Heliophanus dubius exhibits clear sexual dimorphism in its coloration and patterning.

===Female===
The female has a black ground color with yellow hairs covering the cephalothorax and a four-spotted pattern on the opisthosoma. The cephalothorax appears black, covered with yellow hairs but lacks metallic sheen, with a white curved line around the front portion. The legs and pedipalps are yellow, with the first legs having a greenish tinge from the "knees" (patellae) downward.

The opisthosoma has a black ground color covered with yellow hairs, though the black color predominates on the front portion and the yellow on the rear. A white curved line extends across the rear portion, continuing along the sides to about half the length. The middle bears paired black depressions connected by shadow-like stripes, with occasionally four white cross-stripes visible. The ventral surface and spinnerets are black, with three white longitudinal stripes on the former. The mouthparts and chelicerae are black, while the pedipalps are beautifully yellow.

===Male===
Males are smaller with yellow hairs playing a more prominent role in the coloration.
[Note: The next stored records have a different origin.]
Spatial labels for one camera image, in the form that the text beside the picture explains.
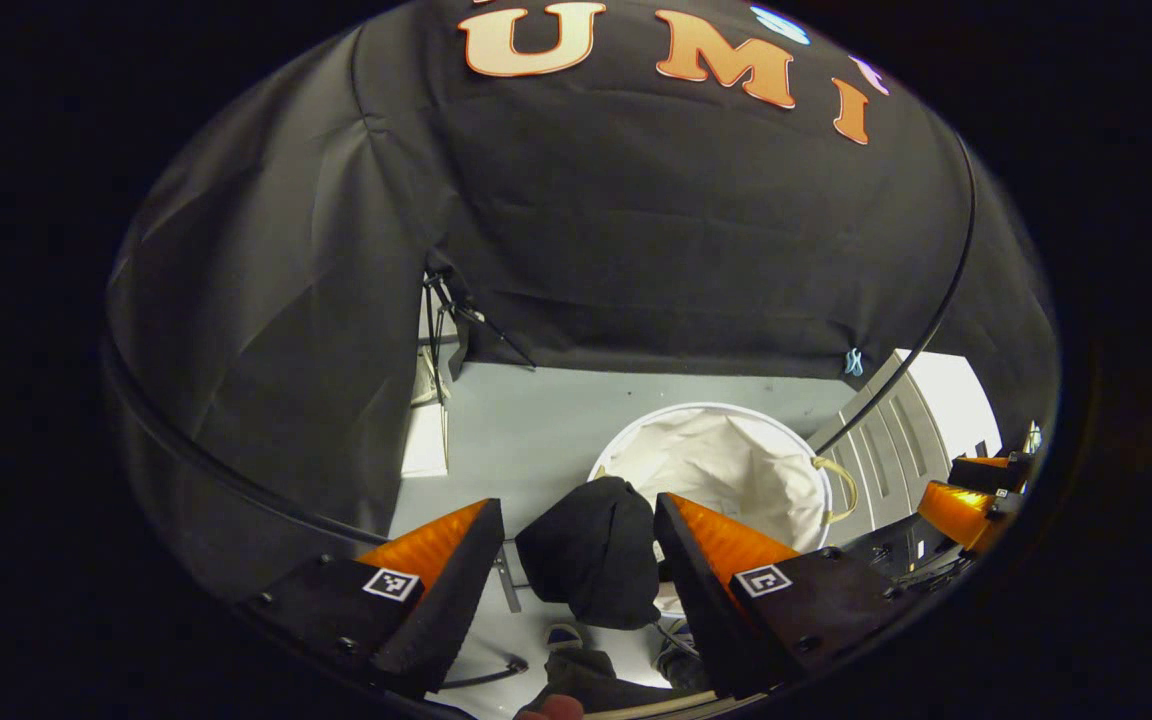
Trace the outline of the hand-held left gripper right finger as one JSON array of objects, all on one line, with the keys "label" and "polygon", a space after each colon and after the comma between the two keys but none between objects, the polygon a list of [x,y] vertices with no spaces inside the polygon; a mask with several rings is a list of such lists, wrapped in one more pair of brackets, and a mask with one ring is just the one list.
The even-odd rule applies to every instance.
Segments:
[{"label": "hand-held left gripper right finger", "polygon": [[850,553],[799,553],[675,493],[655,505],[655,538],[718,696],[805,682],[905,614],[904,589]]}]

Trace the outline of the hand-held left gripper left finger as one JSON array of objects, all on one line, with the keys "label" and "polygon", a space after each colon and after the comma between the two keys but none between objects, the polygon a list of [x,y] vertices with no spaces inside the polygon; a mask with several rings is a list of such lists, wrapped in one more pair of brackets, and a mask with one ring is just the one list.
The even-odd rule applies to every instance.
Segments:
[{"label": "hand-held left gripper left finger", "polygon": [[422,700],[460,655],[503,539],[484,498],[356,559],[302,562],[238,615],[349,682]]}]

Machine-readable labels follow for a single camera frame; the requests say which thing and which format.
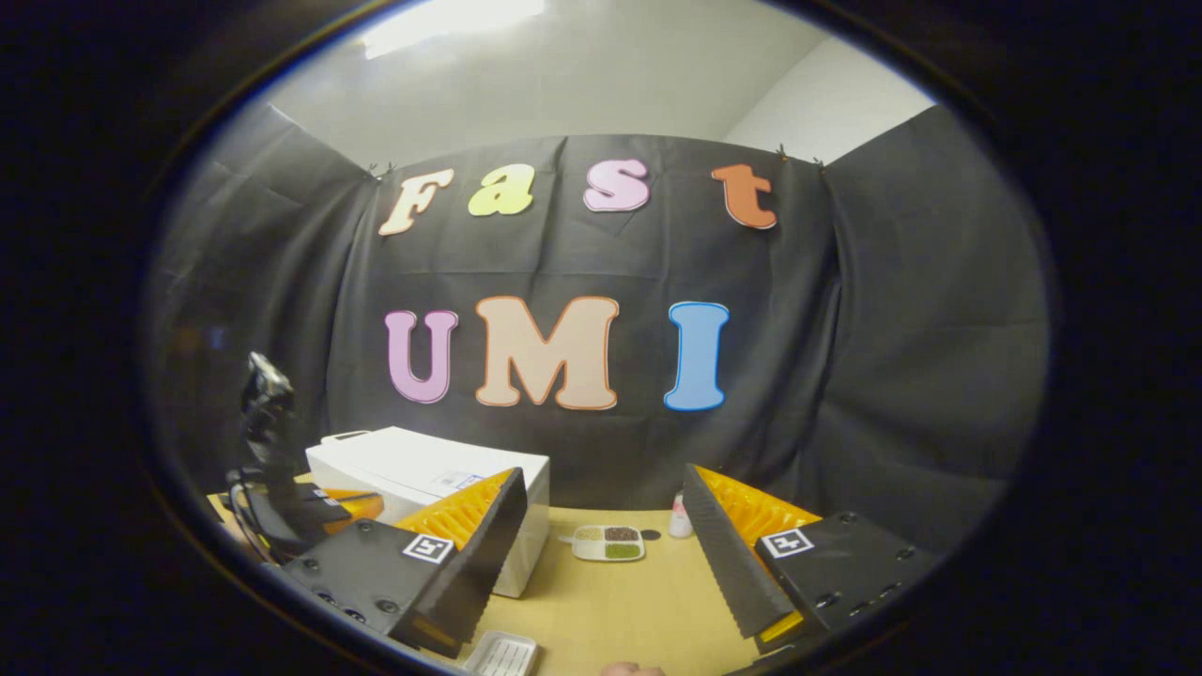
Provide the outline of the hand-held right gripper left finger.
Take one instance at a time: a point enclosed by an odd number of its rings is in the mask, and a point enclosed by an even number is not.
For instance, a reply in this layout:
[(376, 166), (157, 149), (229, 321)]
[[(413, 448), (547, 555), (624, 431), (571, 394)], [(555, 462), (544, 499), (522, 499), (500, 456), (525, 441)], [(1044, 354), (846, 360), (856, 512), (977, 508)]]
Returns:
[(395, 524), (356, 518), (282, 575), (385, 638), (456, 658), (475, 638), (526, 506), (524, 472), (511, 467)]

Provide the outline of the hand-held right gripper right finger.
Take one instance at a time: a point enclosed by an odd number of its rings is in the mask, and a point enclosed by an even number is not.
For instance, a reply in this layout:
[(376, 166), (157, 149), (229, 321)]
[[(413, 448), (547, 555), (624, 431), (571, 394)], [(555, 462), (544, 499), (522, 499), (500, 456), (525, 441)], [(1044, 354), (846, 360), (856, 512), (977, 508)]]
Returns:
[(738, 631), (760, 651), (870, 619), (940, 563), (859, 512), (817, 516), (703, 466), (686, 466), (683, 505)]
The legs are light yellow to bright yellow, with the "knees" and remaining joints taking on a greenish hue, while the shins (tibiae) of the hind legs are blackish above and at the tip.

The male can also occur with darker colored legs, where the shins are then blackish, those of the hind pair entirely black, and at the "knees" and shins there is usually a black spot. Males have a fine white line noted at the edges of the carapace, with black shins bearing a yellow longitudinal line.

The pedipalps appear black in adult males.

==Behavior==
Males and females can be found fully mature in May, and their mating behavior has been frequently observed in containers, suggesting they belong together as one species.